What to produce
The whole listing should be retyped word for word, apart from the pictures it holds.

Recorded data
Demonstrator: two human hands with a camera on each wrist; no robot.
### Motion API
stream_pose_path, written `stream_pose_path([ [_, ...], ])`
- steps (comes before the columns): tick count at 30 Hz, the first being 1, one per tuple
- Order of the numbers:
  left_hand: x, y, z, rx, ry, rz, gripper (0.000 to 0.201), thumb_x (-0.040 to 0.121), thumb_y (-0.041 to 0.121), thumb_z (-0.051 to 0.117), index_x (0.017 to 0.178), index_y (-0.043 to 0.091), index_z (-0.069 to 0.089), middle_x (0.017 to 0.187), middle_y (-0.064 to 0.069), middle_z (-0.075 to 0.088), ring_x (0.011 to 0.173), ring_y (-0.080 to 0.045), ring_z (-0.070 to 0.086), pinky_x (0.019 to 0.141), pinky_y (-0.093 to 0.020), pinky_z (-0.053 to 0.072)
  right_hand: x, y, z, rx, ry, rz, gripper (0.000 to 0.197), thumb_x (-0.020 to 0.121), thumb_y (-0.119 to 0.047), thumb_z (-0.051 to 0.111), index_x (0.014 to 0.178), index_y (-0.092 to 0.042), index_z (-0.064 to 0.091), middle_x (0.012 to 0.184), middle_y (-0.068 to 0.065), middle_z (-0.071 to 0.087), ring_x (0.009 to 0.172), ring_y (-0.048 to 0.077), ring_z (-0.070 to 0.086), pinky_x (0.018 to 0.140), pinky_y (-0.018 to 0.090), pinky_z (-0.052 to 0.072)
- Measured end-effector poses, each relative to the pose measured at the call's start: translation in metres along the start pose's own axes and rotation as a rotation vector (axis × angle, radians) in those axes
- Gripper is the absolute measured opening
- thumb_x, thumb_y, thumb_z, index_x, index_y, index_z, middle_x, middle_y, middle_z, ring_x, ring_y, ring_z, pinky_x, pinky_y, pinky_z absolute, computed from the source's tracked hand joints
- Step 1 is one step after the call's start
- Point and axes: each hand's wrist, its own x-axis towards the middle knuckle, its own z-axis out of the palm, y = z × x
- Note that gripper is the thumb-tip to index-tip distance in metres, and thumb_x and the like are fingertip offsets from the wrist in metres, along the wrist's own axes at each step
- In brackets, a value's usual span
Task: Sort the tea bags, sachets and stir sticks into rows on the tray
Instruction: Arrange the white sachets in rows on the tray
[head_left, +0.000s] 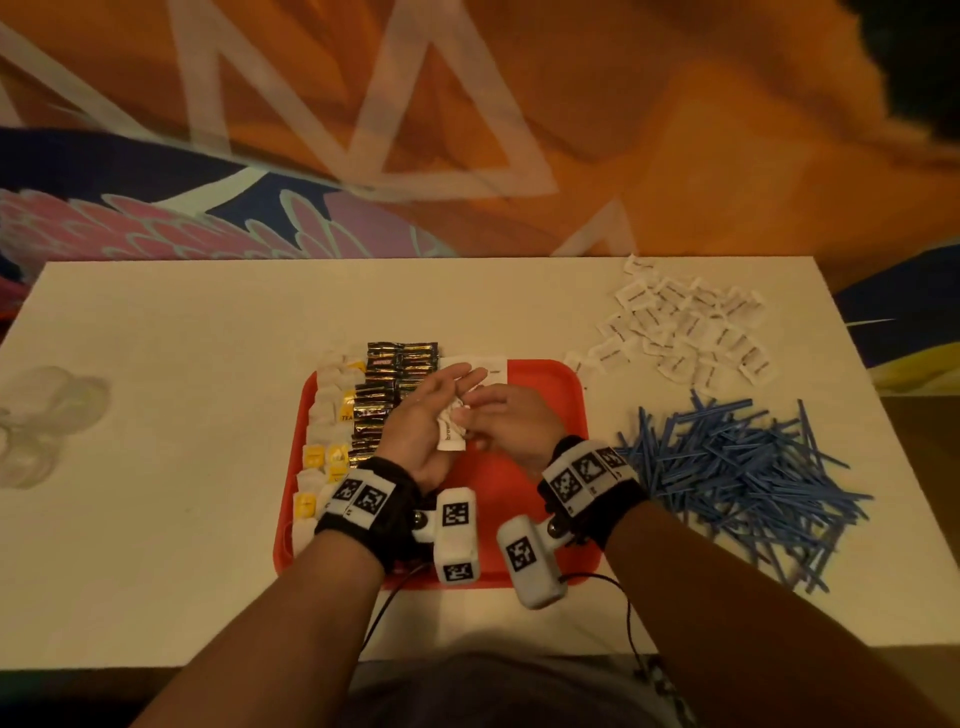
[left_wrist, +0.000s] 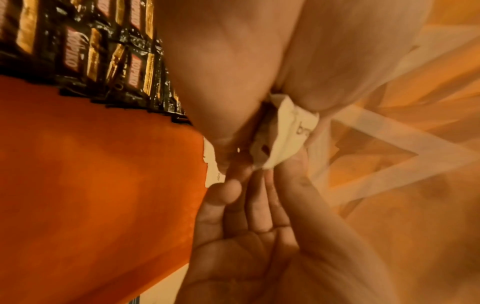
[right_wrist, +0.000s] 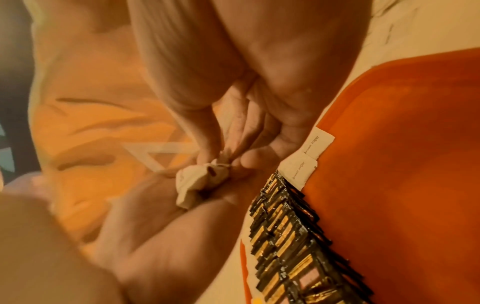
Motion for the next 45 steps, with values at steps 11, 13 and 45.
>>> stream_pose_path([
  [11, -0.016, -0.011, 0.009, 0.058, -0.053, -0.042, 0.029, 0.106, 0.016, 0.036, 0.114, 0.008, 0.063, 0.107, -0.014, 0.070, 0.090, -0.024, 0.066, 0.077, -0.035, 0.053, -0.026, -0.003, -0.027, 0.209, 0.042, 0.103, 0.015, 0.082, -0.005, 0.075, 0.094, -0.011, 0.070, 0.081, 0.009, 0.068, 0.064, 0.017, 0.053, 0.049, 0.022, 0.041],
  [13, -0.018, -0.012, 0.010, 0.144, -0.010, -0.053, 0.028, 0.107, 0.013, 0.036, 0.114, 0.008, 0.063, 0.101, -0.014, 0.069, 0.084, -0.024, 0.066, 0.066, -0.034, 0.058, -0.029, -0.006, -0.030, 0.184, 0.098, 0.067, 0.015, 0.080, -0.005, 0.077, 0.091, -0.010, 0.070, 0.077, 0.008, 0.068, 0.059, 0.015, 0.053, 0.047, 0.021, 0.041],
  [45, -0.012, -0.004, 0.013, 0.494, 0.003, 0.159, 0.013, 0.094, 0.016, 0.066, 0.098, 0.006, 0.072, 0.075, -0.009, 0.063, 0.064, -0.013, 0.053, 0.038, -0.018, 0.030, -0.040, -0.023, -0.044, 0.414, 0.201, -0.001, 0.011, 0.079, 0.001, 0.075, 0.086, -0.004, 0.068, 0.079, 0.010, 0.069, 0.068, 0.017, 0.061, 0.057, 0.022, 0.050],
])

Response to this exercise
Demonstrator: two human hands with a camera on each wrist; no robot.
### Motion API
stream_pose_path, written `stream_pose_path([ [_, ...], ])`
- steps (comes before the columns): tick count at 30 Hz, the first being 1, one per tuple
- Order of the numbers:
  left_hand: x, y, z, rx, ry, rz, gripper (0.000 to 0.201), thumb_x (-0.040 to 0.121), thumb_y (-0.041 to 0.121), thumb_z (-0.051 to 0.117), index_x (0.017 to 0.178), index_y (-0.043 to 0.091), index_z (-0.069 to 0.089), middle_x (0.017 to 0.187), middle_y (-0.064 to 0.069), middle_z (-0.075 to 0.088), ring_x (0.011 to 0.173), ring_y (-0.080 to 0.045), ring_z (-0.070 to 0.086), pinky_x (0.019 to 0.141), pinky_y (-0.093 to 0.020), pinky_z (-0.053 to 0.072)
  right_hand: x, y, z, rx, ry, rz, gripper (0.000 to 0.197), thumb_x (-0.020 to 0.121), thumb_y (-0.119 to 0.047), thumb_z (-0.051 to 0.111), index_x (0.014 to 0.178), index_y (-0.092 to 0.042), index_z (-0.064 to 0.091), middle_x (0.012 to 0.184), middle_y (-0.068 to 0.065), middle_z (-0.071 to 0.087), ring_x (0.009 to 0.172), ring_y (-0.048 to 0.077), ring_z (-0.070 to 0.086), pinky_x (0.018 to 0.140), pinky_y (-0.018 to 0.090), pinky_z (-0.052 to 0.072)
- Measured end-effector poses, each relative to the pose measured at the call's start: translation in metres along the start pose's own axes and rotation as a rotation vector (axis × angle, radians) in those axes
- Gripper is the absolute measured opening
- thumb_x, thumb_y, thumb_z, index_x, index_y, index_z, middle_x, middle_y, middle_z, ring_x, ring_y, ring_z, pinky_x, pinky_y, pinky_z absolute, computed from the source's tracked hand joints
- Step 1 is one step after the call's start
- Point and axes: each hand's wrist, its own x-axis towards the middle knuckle, its own z-axis out of the palm, y = z × x
- Note that gripper is the thumb-tip to index-tip distance in metres, and thumb_x and the like are fingertip offsets from the wrist in metres, along the wrist's own axes at each step
- In brackets, a value's usual span
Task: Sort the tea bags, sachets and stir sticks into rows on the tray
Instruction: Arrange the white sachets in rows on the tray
[head_left, +0.000s] 
[left_wrist, +0.000s] 
[right_wrist, +0.000s] 
Motion for the next 45 steps, with values at steps 11, 13 and 45.
>>> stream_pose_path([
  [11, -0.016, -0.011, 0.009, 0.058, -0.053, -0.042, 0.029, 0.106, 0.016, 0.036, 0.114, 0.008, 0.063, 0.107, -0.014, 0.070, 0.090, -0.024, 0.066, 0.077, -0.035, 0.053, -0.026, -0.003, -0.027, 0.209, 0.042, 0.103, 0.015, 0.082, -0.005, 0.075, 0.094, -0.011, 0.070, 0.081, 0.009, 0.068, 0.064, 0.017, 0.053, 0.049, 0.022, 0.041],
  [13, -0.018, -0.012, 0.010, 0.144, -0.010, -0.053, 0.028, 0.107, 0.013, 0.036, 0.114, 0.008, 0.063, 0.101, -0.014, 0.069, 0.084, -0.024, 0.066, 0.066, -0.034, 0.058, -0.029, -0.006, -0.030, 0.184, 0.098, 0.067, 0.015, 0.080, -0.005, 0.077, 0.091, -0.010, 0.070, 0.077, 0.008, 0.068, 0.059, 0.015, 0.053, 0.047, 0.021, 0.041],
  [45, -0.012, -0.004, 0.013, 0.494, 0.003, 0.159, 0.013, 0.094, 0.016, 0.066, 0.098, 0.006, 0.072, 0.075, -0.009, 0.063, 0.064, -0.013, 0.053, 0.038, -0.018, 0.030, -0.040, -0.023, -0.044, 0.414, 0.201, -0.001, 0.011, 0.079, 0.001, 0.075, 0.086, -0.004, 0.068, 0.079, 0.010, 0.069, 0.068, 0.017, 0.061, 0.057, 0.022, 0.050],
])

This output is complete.